文化交流会について、第二学年である恭弥は去年出席はしていたため、どんなものなのかはある程度知っている。
全校生徒が休日にも関わらず体育館に集められ、吹奏楽部や書道部などの文化部がステージに立ってパフォーマンスを行う。中には有志による漫才も。それを地域の人々が見に来るというものである。
去年は出席日数の関係で参加はしたが、終始うつむいているか、時々保健室に逃げていた。そんな恭弥にとって、音が飛び交う交流会は苦痛以外の何物でもない。
「もちろん一人じゃないよ? めぼしい仲間たちはもう探しておいたから」
何を言っているんだ。そこを心配しているんじゃない。
口をパクパクさせて、篠崎を見るもにこやかな顔を返されるだけ。
突然のことに、理解も納得もできるわけがない。
養護教諭へ助けを求めたが、そちらもそちらで驚きと困惑で何も言ってはくれなかった。
「いやね、今年も俺が交流会の運営担当になってさぁ。
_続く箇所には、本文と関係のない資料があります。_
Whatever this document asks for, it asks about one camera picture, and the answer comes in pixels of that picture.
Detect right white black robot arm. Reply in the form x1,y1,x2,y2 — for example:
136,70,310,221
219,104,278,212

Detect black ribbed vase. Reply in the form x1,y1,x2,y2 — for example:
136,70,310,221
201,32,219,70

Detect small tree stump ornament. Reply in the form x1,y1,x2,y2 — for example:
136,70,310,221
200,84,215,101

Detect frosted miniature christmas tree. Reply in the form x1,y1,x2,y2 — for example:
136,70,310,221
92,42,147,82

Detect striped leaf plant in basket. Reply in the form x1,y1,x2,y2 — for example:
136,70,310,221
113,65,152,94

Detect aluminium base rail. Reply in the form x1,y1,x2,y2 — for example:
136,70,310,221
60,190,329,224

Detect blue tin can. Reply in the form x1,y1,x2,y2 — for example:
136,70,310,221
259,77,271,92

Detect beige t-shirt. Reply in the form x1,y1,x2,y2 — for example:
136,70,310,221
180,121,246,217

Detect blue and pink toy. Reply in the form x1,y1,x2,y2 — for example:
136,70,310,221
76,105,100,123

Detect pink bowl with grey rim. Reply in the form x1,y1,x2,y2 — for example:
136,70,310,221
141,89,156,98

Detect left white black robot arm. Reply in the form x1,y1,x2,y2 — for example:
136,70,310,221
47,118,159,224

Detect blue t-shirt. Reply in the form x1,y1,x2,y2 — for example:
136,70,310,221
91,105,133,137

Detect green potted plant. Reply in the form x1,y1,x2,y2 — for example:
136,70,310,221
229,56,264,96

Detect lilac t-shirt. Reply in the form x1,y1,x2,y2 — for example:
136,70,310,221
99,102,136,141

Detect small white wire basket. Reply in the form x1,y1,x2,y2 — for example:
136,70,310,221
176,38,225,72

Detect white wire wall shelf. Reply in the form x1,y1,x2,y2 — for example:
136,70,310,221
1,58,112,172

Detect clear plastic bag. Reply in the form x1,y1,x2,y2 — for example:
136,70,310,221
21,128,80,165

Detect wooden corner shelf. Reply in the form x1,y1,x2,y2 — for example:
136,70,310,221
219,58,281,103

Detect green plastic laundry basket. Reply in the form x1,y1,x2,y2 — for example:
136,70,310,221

いくら計算しても尺が余っているから、いいやつ見つけてステージに立たせようと思って。な?」
何が「な?」だ。やりたくないの一言に尽きる。
首を横に振って意思を伝えてみるものの、篠崎は聞こうともしない。それどころか言いたい事を言えた達成感で、「じゃ、気を付けて帰れよ」と言いながら歩いて去っていく。
残された恭弥は、課題と一緒に紛れていた「文化交流会についてのお知らせ」と書かれた紙をくしゃりと握りしめた。